— C'est quoi, la basse ?
Le ciel était clair et une lueur orangée au loin annonçait le soleil. Ils venaient de quitter le bar, sortant dans l'air pur et froid de la nuit mourante. Ils avaient laissé le groupe se reposer après une longue discussion, non sans leur promettre d'être de retour à leur prochain concert, la semaine d'après. Orion se sentait plus creux que jamais, l'appétit de musique lui tordait le ventre et le cœur. Son t–shirt était trempé de sueur, ses cheveux blonds ébouriffés, et sa tête tournait à cause des cigarettes et de la fatigue. Il n'avait pas encore remarqué qu'il dégageait déjà une aura différente. Jude était à peine en meilleur état, mais heureux de sa nuit.
— Une sorte de guitare, avec moins de corde et plus grave. Elle est trop souvent négligée mais elle a une place primordiale dans les morceaux.
— Oh, c'était ça qui faisait le son sourd en fond ?
— Exact.
— Mais c'est trop bien !
Jude rit face à l'enthousiasme naïf de son cadet, hocha la tête. Ils laissèrent la ville derrière eux, empruntant le même chemin qu'à l'aller, au milieu de champs labourés.
— Et tu en as une ? reprit Orion.
— Oui, mais je suis meilleur à la guitare.
— Je pourrais essayer ?
Orion leva des yeux pleins d'espoir vers lui. Son aîné n'avait pas l'habitude de prêter ses instruments, mais il céda.
— Ouais, si tu veux. T'as déjà fait de la musique ?
— Tout petit, à l'institut, avant que ça soit interdit. Du piano. J'étais doué !
— C'est toi ou moi que tu essayes de convaincre ? sourit Jude devant l'air de défiance d'Orion.
Ce dernier tira la langue comme un gamin. Cette fois, Jude garda pour lui sa remarque sur la disparition de l'étudiant guindé du début d'année. Cet Orion–là ne lui manquait pas.
— Tu devrais prendre une douche chez moi avant d'aller en cours.
— Oh putain, j'ai cours !
La veille, la panique l'aurait submergé, noyé. Mais il n'y pensa qu'une seconde avant de balayer le problème d'un haussement d'épaule, son esprit entièrement habité de la nuit qui s'achevait à peine. La roulotte apparut au loin, et une vague lui secoua le ventre : la nuit était bel et bien finie.
— Eh, dit Jude comme s'il lisait dans ses pensées, tu peux faire revivre tout ce que tu veux avec ta mémoire. Rien n'est jamais fini.
— Je sais, mais... me sens si vide... Je ne voudrais pas que ça s'arrête.

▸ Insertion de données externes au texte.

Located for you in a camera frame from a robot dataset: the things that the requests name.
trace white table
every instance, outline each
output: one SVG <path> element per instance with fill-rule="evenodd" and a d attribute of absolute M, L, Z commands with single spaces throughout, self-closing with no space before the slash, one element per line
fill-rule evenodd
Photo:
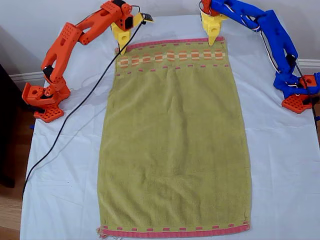
<path fill-rule="evenodd" d="M 283 94 L 273 87 L 275 71 L 259 34 L 229 19 L 221 35 L 228 44 L 249 146 L 252 227 L 206 239 L 319 239 L 320 150 L 312 112 L 298 115 L 281 107 Z M 203 37 L 199 15 L 156 17 L 132 43 Z M 60 104 L 65 116 L 89 93 L 116 46 L 110 29 L 87 46 L 76 45 L 64 74 L 71 89 Z M 22 240 L 99 238 L 99 147 L 113 76 L 112 68 L 32 174 L 23 199 Z M 28 171 L 49 150 L 65 116 L 49 124 L 36 121 Z"/>

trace patterned towel stripe
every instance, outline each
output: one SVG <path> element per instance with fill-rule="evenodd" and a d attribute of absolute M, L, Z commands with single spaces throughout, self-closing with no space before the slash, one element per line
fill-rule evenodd
<path fill-rule="evenodd" d="M 193 49 L 190 53 L 187 53 L 187 51 L 180 51 L 178 54 L 172 50 L 168 50 L 165 53 L 157 52 L 154 54 L 154 56 L 151 56 L 148 53 L 140 57 L 135 55 L 131 59 L 129 59 L 127 56 L 122 56 L 117 64 L 120 66 L 120 68 L 124 69 L 128 68 L 130 65 L 132 67 L 136 67 L 139 64 L 149 64 L 151 62 L 162 63 L 165 59 L 170 62 L 174 62 L 176 60 L 186 61 L 188 59 L 197 61 L 201 58 L 204 58 L 205 60 L 215 59 L 217 61 L 222 61 L 225 56 L 226 54 L 220 49 L 217 49 L 214 52 L 211 52 L 210 49 L 205 49 L 203 53 L 200 53 L 197 49 Z"/>
<path fill-rule="evenodd" d="M 175 69 L 175 70 L 180 70 L 181 67 L 185 67 L 185 66 L 186 66 L 187 68 L 192 68 L 192 67 L 194 67 L 195 65 L 194 65 L 194 64 L 187 64 L 187 65 L 173 66 L 173 69 Z M 200 68 L 207 68 L 207 66 L 218 67 L 219 65 L 218 65 L 218 64 L 200 65 Z M 167 65 L 164 65 L 164 66 L 162 66 L 162 68 L 163 68 L 163 69 L 168 69 L 169 67 L 168 67 Z M 137 71 L 138 71 L 138 72 L 144 72 L 144 71 L 156 72 L 157 69 L 151 68 L 151 69 L 143 70 L 142 68 L 138 68 Z M 120 73 L 117 73 L 115 76 L 116 76 L 116 77 L 120 77 L 121 74 L 120 74 Z"/>
<path fill-rule="evenodd" d="M 241 225 L 241 226 L 246 226 L 248 224 L 249 224 L 248 221 L 243 221 L 243 225 Z M 234 228 L 235 225 L 233 223 L 230 223 L 230 224 L 228 224 L 228 227 L 229 228 Z M 109 229 L 109 227 L 107 225 L 103 226 L 103 228 L 104 229 Z M 212 229 L 219 229 L 219 228 L 220 228 L 219 225 L 213 225 L 212 226 Z M 116 229 L 122 231 L 123 227 L 122 226 L 118 226 Z M 152 227 L 148 227 L 148 228 L 145 228 L 145 229 L 146 229 L 147 232 L 153 232 L 154 231 L 154 229 Z M 204 228 L 202 226 L 197 226 L 197 227 L 195 227 L 194 230 L 198 231 L 198 230 L 203 230 L 203 229 Z M 133 227 L 131 230 L 136 232 L 136 231 L 138 231 L 138 228 L 137 227 Z M 170 227 L 164 227 L 162 230 L 163 231 L 170 231 L 171 229 L 170 229 Z M 187 231 L 187 228 L 186 227 L 179 227 L 179 231 Z"/>

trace fabric
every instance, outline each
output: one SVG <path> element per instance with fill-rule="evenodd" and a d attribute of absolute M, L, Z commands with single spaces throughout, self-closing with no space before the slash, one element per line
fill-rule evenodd
<path fill-rule="evenodd" d="M 116 63 L 98 169 L 102 235 L 194 237 L 250 228 L 244 122 L 225 40 L 128 48 Z"/>

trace baseboard
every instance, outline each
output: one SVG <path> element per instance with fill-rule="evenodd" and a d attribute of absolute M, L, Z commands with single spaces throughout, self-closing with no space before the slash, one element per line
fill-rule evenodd
<path fill-rule="evenodd" d="M 21 91 L 24 89 L 26 83 L 38 86 L 43 86 L 45 83 L 44 73 L 42 71 L 12 74 L 9 76 Z"/>
<path fill-rule="evenodd" d="M 303 74 L 313 75 L 320 72 L 320 59 L 299 59 L 298 62 Z M 45 83 L 42 71 L 13 74 L 10 77 L 20 90 L 24 89 L 26 83 L 39 86 L 43 86 Z"/>
<path fill-rule="evenodd" d="M 298 62 L 303 74 L 313 75 L 320 72 L 320 59 L 299 59 Z"/>

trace wooden floor
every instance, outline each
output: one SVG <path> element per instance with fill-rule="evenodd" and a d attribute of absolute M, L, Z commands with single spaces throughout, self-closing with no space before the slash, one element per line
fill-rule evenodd
<path fill-rule="evenodd" d="M 320 104 L 316 105 L 316 111 L 319 116 Z M 8 156 L 8 160 L 12 162 L 10 170 L 15 179 L 15 188 L 0 186 L 0 240 L 19 239 L 22 189 L 33 134 L 30 125 L 33 125 L 34 122 L 31 112 L 19 110 Z M 320 122 L 318 123 L 318 129 L 320 139 Z"/>

Ma vie, si insipide, murmura Orion, trop fatigué pour faire des phrases complètes.
— La semaine prochaine, on remet ça. Et d'ici là, le groupe reste en ville, alors si tu veux les revoir, c'est possible. Je ne les ai jamais vu discuter autant après un concert, ils ont dû t'apprécier.
— J'espère que Neb n'a pas été trop embêté par moi...
— Il n'est pas du genre à rester si ça le fait chier. Crois–moi, il m'a déjà chassé un nombre incalculable de fois.
Cette information rassura Orion, qui s'en serait presque voulu d'accorder autant d'importance à l'avis d'un inconnu. Mais ce qu'il dégageait le hantait.
— Seuls, ils sont si banals, mais en groupe, ils sont...
— Oui, confirma doucement Jude. C'est l'appartenance à un groupe qui fait leur charisme non ? Ils s'en foutent des autres, alors ils dégagent ce truc de liberté, de défiance...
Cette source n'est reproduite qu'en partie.